▶ _Data supplied_:
• • • • • • •
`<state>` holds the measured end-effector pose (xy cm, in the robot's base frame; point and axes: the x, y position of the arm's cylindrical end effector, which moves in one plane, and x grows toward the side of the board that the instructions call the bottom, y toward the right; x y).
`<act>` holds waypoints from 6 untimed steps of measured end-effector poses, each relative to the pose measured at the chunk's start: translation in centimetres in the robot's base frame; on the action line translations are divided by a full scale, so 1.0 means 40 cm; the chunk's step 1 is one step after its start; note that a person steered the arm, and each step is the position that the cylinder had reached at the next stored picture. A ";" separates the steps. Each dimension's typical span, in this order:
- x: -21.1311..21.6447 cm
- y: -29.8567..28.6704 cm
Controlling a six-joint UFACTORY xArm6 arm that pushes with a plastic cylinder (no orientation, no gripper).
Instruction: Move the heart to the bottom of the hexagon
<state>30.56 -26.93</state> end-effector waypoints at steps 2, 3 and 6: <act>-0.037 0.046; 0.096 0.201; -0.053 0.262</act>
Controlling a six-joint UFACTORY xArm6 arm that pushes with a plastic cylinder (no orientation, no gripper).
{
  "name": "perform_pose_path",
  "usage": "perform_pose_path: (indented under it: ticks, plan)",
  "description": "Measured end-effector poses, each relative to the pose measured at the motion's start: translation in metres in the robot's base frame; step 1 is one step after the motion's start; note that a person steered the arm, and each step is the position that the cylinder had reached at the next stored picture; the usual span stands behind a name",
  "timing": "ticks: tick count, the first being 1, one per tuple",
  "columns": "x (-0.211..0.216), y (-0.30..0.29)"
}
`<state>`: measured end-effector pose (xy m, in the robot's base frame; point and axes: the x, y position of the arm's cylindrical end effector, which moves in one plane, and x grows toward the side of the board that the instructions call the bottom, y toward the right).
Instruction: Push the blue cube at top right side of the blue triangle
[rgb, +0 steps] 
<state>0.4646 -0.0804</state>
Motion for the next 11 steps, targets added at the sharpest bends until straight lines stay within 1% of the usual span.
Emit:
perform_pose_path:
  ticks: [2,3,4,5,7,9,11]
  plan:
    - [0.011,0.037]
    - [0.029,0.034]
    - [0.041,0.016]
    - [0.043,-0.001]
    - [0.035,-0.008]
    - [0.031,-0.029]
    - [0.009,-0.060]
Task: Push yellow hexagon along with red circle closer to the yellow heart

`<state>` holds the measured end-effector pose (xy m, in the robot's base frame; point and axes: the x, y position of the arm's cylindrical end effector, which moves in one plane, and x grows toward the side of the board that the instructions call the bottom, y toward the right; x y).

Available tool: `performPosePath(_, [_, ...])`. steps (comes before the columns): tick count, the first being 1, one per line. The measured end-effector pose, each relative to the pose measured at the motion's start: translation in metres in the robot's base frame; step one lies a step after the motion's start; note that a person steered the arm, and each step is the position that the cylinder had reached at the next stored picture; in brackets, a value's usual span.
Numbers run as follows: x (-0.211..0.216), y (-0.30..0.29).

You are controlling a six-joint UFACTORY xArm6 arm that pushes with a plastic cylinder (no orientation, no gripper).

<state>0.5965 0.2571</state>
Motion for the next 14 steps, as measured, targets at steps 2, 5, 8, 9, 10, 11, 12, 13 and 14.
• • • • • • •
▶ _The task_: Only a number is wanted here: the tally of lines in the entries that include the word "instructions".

▶ _Exercise answer_: 3